Simplify your life and invest in others; can you do both?






























Something has been on my mind and in my heart recently,  but I haven't been able to grasp the words.  Lately, I've felt I've lost equilibrium, and I couldn't figure out why.  Then in dawned on me.  I went to a MOPS group meeting a couple of weeks ago where the topic was "Embracing Rest" a topic I love and was much needed at the time.  The speaker (who's kids were grown) talked about how she experienced burn out as a young mom.  She encouraged us to practice using that little two letter word, "No."  In the very same week, I went to another get together for women in my area where we talked about taking off masks and being real with each other.  At the end of our time together we drew names and were encouraged to make "mini dates" with the women whose name we drew.  Developing and maintaining relationships in important to me, and I understand it's a two way street; you have to put yourself out there as we were encouraged to do that night.  But honestly I left feeling a bit overwhelmed, and now I think I know why.  I've noticed there is a theme geared towards women these days in church circles, self help books, and published pieces on the internet that say:

Learn to say no.  Simplify your life.  Only do what's important.  Take time for yourself.

On the other hand, a theme I hear another theme I hear days that goes like this:

Invest in others.  Put yourself out there.  Give back.

Can you do both?  I think so, but I haven't quite figured it out.  I find myself starved for quality time with my family. Some of my favorite times with them are when we put on some music, sit in the living room and read books, play games, write stories, and talk.  Lately I've found my schedule filled with kids' activities, girls nights, photography duties, and various as sundry other obligations leaving little time for those things at night.   On the flip side, I haven't lived in this state a year and I need friends, dang it!   I'm trying to get a photography business up an running smoothly.  I sincerely believe that deep relationships are key in living a fulfilling life and that God has called me to be a faithful friend and a good steward of the gifts he's given me.  I don't do well living life in isolation, but I burnout quickly.
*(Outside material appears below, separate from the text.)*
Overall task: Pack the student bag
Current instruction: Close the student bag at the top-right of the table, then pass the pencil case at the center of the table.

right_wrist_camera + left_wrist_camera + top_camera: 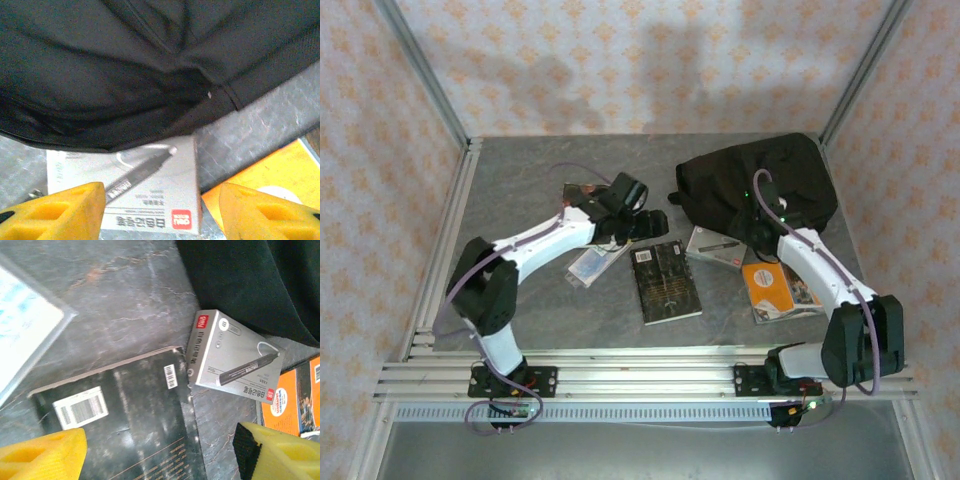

I don't have an beautifully crafted, anecdote to conclude this post.  I simply have questions.

Do you find these messages to be conflicting?  If so, why?  If not, why not?

Have you ever found yourself in a place like this, struggling to find balance?  What worked well for you?  What didn't?






1 comment

David and Eryn said...

Can totally relate to this! I don't have it figured out either! :) The best thing I feel like I have learned is that it's OK to push and say yes and then have a season of No's and to go back and forth depending on how you are feeling. And to not beat myself up about being to "wish-washy" or "inconsistent". I think the platitude "Just be consistent and things will work out" is hard for me to swallow because I'm always working and wrestling between the tension of what I need and what others need! A good book I read once that deals with rest and saying no is called Finding Spiritual Whitespace:Awakening your soul to rest by Bonnie Gray. It helped me out a lot. Good thoughts Heather!